Bilrost

Setting OAUTH2/OIDC in Kubernetes running apps should be easy, Bilrost solves this and removes the pain.

Bilrost is a kubernetes controller/operator to set up OAUTH2/OIDC on any ingress based service. It doesn't care what ingress controller do you use, it supports multiple auth backends and multiple OAUTH2/OIDC proxies.

Bilrost will register/create OAUTH2/OIDC clients, create secrets, setup proxies, rollback if required...

In a few words, it automates the ugly work of setting the OAUTH2/OIDC security in your applications.

Table of contents

• Features
• How does it work
• Getting started
• Advanced examples
• Supported auth backends
• Supported OAUTH2 OIDC proxies
• F.A.Q

Features

• Secure any external (ingress) service independent of the ingress controller.
• Can rollback security to the original state.
• Heals automatically (controller pattern/feedback loop).
• Support multiple auth backends implementations (easy to add new ones).
• Supports multiple proxy implementations (easy to add new ones).
• Two modes of securing ingresses/app simple and advanced.
• Prometheus metrics ready.
• Have infinite different auth backends, e.g:
  • Dex with Github for developers ingresses.
  • Dex with Google for company internal backend ingresses.
  • Dex with other Google accounts to allow access to poeple outside the company internal backends.
• Automatic registering OIDC clients on auth backends.
• Automatically create OAUTH2/OIDC client secrets (no need to be manipulating secrets).
• Setup safe settings on proxies.
• Splits responsibility about the auth backends and application security.

How does it work

Bilrost needs 2 things:

• The AuthBackend is a cluster scoped CRD that has the data to be able to interact with the auth backend system of your election, for example Dex.
• The public application to be secured, this can be achieved in 2 ways:
  • First select the ingress to be secured by adding an annotation that points to the auth backend that will act as the auth entity.
  • As an optional step, along with the ingress annotatiton you can set advanced settings for the proxy using a CR called IngressAuth, this has the same name and namespace as the ingress.
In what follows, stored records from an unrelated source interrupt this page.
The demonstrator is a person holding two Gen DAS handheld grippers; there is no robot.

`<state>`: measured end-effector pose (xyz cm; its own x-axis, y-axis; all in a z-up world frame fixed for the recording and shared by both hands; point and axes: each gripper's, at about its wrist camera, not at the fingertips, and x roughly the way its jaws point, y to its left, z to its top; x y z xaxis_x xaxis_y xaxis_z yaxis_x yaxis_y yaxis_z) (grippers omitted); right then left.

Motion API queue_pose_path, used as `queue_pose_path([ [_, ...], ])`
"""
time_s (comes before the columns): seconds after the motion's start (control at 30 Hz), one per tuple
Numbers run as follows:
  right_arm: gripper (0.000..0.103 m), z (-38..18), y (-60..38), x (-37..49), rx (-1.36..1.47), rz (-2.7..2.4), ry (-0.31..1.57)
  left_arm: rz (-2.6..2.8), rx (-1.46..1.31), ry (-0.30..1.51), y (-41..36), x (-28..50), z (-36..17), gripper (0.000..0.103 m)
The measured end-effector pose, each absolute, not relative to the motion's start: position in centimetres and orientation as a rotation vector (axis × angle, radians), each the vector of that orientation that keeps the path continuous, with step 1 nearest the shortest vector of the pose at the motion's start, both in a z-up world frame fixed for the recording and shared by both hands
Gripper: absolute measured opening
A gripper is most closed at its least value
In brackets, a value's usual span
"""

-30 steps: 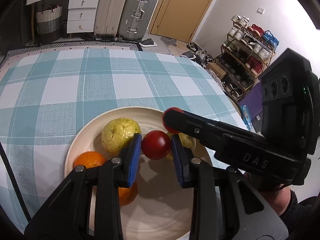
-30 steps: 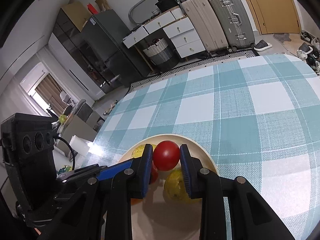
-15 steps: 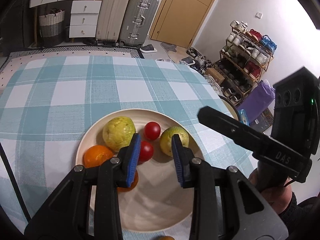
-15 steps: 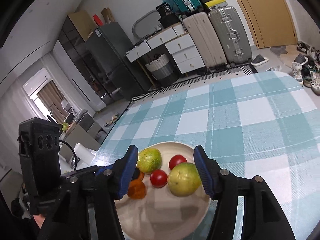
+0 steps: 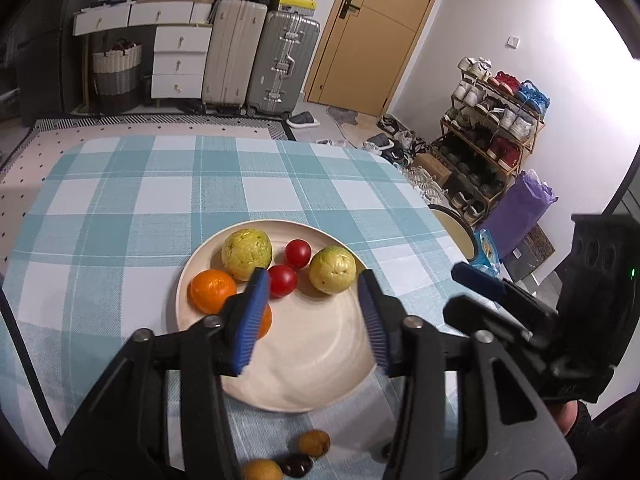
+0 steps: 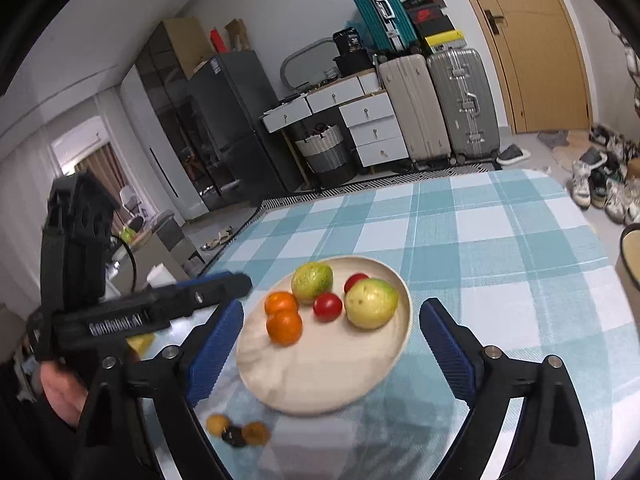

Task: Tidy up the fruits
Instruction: 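Lower the right tool onto a dark plum and close on it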

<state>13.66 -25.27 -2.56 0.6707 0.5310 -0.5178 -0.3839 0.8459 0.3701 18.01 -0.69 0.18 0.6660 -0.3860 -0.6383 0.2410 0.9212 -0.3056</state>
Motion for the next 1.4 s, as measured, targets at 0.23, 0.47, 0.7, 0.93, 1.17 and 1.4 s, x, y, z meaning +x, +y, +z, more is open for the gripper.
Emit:
queue_pose_path([
  [0.23, 0.097, -2.3, -25.6, 9.6, 0.217, 0.537, 0.624, -0.315, -0.201, 0.712, 0.0, 14.0, 1.4, 0.080],
  [0.47, 0.102, -3.5, -24.7, 6.5, 0.182, 0.563, 0.645, -0.255, -0.197, 0.707, 1.0, 10.1, 1.0, 0.089],
  [0.7, 0.103, -5.6, -23.6, 4.6, 0.145, 0.558, 0.714, -0.198, -0.200, 0.716, 2.3, 7.8, -0.3, 0.101],
  [0.93, 0.103, -7.6, -23.2, 3.4, 0.136, 0.550, 0.788, -0.150, -0.220, 0.751, 3.6, 6.4, -2.0, 0.101],
  [1.17, 0.103, -8.6, -23.0, 3.1, 0.126, 0.546, 0.829, -0.113, -0.233, 0.790, 4.5, 5.9, -3.9, 0.101],
  [1.4, 0.103, -8.9, -21.9, 2.8, 0.081, 0.557, 0.846, -0.101, -0.248, 0.814, 5.2, 5.4, -5.2, 0.101],
])
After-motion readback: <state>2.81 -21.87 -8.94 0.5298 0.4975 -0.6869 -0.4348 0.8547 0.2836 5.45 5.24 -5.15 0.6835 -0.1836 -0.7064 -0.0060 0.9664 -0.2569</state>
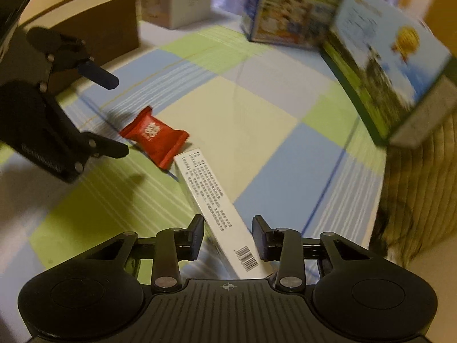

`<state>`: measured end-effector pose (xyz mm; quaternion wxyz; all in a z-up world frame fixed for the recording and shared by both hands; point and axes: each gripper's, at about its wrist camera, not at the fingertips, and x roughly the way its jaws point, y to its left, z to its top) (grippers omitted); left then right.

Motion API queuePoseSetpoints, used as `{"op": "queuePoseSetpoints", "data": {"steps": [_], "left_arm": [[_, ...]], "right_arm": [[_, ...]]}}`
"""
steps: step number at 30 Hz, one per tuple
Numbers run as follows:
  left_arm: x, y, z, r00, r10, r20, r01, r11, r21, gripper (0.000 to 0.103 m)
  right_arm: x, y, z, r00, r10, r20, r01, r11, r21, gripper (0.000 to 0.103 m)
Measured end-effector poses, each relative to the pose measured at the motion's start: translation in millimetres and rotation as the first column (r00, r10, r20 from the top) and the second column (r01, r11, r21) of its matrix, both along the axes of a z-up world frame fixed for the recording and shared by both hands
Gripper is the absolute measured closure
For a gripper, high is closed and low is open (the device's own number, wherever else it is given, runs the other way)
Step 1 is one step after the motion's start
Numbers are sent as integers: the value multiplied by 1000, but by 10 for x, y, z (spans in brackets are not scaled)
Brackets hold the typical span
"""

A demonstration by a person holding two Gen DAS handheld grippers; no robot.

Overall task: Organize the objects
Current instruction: 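Grasp the red candy packet with the left tool while the right tool grasps the white ointment box, then lift and carry the red candy and white ointment box over the open box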

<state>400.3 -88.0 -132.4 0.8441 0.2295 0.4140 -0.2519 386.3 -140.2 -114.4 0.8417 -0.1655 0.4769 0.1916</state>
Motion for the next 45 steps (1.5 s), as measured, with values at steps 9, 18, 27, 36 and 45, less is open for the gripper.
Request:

After this Bilrost is ready to start the setup of a secure OAUTH2/OIDC application like this:

As you see in the high level architecture graph, before Bilrost you have the regular setup of ingress->service->pods. After securing with Bilrost, it will set up a proxy in a kind of MitM style, so every request that forwards from the ingress to the service, will need to go through the OAUTH2/OIDC proxy that has been configured and registered with an auth backend, so the OAUTH2/OIDC flow is triggered. This is how eliminates the need of a specific ingress controller and is compatible with any setup.

Getting started

The requirements are:

• A running and working Dex.
• The Auth backend CRD registered (apply the CRDs).
• A running Bilrost (check this as an example).
• An ingress that points to a running application (service, pods...).

This is an example, you will need to change the settings accordingly.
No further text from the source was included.